Just this week we helped a client identify a significant problem for their users at peak usage times, slow performance and drop-outs.  The problem had been a suspicion for some time, based on the growing level of  concern shown in client feedback: but the supplier was not only hosting, but also creating the flash video streaming content: so there had been a reluctance to upset the supplier.  Their creative expertise was greatly valued.

Anyway, to cut a long story short – the hard evidence of our Video Streaming monitoring service in the end allowed the two parties to mutually find a way forward, and no one walked away unhappy.  The client was able to move the video streaming hosting to a new supplier, where our 24/7 measurements showed a good improvement: and was even a  little lower cost..  And the original supplier held on to the creative video production side and cool site development to support it: which played to their strengths too.

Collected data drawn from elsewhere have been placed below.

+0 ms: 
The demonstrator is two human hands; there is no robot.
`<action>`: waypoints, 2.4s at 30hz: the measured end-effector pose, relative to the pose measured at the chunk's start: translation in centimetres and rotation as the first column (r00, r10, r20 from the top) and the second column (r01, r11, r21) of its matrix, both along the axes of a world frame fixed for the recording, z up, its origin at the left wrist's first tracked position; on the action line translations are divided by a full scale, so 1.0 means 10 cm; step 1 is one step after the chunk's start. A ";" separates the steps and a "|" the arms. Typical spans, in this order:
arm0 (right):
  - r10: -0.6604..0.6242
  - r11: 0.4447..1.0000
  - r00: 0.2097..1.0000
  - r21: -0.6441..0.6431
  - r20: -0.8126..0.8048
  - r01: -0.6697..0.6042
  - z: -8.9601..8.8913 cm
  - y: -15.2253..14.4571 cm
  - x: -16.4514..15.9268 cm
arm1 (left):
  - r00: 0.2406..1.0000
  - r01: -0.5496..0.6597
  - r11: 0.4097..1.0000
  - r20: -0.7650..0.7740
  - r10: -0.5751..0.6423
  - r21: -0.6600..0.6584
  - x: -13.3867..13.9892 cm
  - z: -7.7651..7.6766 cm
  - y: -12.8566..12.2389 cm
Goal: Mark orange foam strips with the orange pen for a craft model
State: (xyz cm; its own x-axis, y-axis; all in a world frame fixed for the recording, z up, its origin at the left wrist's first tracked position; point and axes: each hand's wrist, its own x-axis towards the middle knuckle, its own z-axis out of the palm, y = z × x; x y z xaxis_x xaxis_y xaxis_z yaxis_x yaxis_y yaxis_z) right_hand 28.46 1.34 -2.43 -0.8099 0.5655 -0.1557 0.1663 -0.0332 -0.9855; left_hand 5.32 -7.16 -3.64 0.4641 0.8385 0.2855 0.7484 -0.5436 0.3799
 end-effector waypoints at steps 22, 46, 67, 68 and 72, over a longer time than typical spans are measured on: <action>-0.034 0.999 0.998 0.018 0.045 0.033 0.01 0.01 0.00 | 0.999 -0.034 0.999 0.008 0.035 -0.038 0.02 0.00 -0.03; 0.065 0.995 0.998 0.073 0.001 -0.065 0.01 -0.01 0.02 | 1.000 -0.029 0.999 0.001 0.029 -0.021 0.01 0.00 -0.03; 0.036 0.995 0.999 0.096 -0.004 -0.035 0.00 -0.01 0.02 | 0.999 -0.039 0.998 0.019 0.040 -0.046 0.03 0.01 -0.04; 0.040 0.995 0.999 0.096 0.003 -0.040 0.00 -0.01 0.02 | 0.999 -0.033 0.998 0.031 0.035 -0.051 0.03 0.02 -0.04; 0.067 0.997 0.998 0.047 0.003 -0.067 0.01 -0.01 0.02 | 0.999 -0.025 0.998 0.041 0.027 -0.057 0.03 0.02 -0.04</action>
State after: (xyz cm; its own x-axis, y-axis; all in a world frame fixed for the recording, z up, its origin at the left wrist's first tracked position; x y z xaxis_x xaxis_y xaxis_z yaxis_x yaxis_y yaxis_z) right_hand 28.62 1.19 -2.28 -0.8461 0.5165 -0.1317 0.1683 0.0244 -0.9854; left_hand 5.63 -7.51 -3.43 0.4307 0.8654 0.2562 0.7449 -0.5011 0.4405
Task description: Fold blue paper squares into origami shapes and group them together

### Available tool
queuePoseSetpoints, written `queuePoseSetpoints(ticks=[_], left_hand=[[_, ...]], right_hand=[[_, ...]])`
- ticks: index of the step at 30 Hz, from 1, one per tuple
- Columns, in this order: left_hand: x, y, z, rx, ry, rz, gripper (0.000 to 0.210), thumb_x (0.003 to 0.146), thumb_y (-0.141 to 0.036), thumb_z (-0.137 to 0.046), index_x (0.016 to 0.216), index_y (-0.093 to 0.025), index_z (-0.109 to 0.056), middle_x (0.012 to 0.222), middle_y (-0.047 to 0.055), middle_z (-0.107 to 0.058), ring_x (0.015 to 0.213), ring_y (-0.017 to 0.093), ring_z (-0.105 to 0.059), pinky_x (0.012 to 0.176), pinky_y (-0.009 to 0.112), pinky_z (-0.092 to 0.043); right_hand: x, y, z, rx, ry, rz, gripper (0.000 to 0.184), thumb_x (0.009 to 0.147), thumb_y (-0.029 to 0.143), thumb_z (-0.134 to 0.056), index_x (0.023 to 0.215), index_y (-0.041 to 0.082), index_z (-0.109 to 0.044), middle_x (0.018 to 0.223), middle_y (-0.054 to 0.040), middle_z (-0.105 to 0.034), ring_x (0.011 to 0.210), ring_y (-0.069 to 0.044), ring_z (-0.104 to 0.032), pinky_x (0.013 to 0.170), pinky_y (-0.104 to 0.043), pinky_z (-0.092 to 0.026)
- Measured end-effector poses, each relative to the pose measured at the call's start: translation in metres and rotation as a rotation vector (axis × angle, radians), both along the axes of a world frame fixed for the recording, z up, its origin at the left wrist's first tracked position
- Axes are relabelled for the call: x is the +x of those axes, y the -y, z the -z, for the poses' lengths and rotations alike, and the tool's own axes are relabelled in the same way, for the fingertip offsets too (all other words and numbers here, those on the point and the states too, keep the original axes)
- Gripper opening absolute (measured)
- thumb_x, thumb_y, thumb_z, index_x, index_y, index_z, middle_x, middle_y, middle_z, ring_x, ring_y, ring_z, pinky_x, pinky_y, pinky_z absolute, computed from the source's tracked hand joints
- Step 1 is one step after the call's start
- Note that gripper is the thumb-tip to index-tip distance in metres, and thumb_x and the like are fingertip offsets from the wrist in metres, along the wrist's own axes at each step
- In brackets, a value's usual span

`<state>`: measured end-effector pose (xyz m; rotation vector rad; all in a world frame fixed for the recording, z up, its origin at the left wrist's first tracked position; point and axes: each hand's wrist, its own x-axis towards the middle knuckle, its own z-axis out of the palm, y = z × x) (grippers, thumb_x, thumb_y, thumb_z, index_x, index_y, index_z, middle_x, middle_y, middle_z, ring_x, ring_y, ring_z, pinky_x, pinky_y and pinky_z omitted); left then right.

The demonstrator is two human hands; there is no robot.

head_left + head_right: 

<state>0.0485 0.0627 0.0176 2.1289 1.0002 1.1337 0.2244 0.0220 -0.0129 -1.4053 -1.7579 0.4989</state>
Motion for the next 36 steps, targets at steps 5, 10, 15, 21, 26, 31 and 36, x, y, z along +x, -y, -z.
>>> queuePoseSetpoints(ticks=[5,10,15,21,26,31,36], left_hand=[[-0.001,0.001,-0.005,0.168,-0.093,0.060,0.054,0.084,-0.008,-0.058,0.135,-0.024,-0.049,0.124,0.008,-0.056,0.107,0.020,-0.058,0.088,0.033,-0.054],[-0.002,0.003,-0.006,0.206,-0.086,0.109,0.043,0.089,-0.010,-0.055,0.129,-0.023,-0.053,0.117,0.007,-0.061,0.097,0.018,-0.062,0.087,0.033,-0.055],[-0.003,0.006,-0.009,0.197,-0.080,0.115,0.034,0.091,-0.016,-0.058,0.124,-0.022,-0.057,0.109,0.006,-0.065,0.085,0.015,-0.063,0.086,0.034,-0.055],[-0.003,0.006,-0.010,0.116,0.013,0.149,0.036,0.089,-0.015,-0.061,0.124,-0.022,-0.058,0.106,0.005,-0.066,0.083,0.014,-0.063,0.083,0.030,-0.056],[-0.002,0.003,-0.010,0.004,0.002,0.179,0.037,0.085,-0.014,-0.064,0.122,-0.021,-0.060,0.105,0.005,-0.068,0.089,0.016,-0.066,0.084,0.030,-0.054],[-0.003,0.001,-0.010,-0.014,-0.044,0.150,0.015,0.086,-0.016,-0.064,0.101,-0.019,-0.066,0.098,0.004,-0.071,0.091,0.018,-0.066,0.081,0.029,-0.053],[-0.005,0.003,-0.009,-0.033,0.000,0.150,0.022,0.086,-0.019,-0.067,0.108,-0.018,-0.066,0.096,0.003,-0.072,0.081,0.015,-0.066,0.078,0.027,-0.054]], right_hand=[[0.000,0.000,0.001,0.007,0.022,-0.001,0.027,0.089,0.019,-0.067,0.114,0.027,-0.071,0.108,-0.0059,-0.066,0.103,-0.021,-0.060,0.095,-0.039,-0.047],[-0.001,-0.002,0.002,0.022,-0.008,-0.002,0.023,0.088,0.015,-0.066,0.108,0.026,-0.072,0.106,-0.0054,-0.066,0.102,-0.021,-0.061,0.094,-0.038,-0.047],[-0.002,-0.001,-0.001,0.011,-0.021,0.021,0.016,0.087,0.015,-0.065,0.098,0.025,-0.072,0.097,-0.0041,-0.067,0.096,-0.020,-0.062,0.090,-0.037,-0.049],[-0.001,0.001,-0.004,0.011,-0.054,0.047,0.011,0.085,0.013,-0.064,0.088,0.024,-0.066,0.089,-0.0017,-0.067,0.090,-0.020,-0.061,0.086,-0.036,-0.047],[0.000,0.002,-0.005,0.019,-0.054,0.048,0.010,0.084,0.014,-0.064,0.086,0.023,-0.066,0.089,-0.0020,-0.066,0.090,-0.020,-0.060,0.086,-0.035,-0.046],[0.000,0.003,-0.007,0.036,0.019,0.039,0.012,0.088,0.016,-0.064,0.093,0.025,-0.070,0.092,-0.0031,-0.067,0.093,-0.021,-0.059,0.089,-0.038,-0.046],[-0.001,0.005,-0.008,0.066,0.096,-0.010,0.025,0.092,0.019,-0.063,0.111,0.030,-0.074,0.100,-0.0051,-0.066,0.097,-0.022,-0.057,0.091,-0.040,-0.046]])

The motto is : measure the user experience 24/7, to check  your third-party video streaming 3rd-parties:  and you may even save money whilst making your users happier!

Website availability metrics on their own are not sufficient if they don’t include streaming services: or if they just measure up vs down.

And a tech-head’s final thought – Flash-based streaming video has ruled the roost for a long time, but the newly minted HTTP Live Streaming seems like its up-coming standardisation by the IETF committees, and it’s neat delivery in bite-sized HTTP packets: may well make it a no-brainer for new projects, it’s just a neat and easier engineering solution.

That could lead to a fast switch in the market away from Flash, within just months. Certainly the TV company I visited today are looking forward to getting away from the strictures of Flash for their extensive video delivery.

As video streaming monitoring becomes more and more a mainstream part of what clients bring us in for, the team here will also not shed a tear over the move towards standards-based mechanism.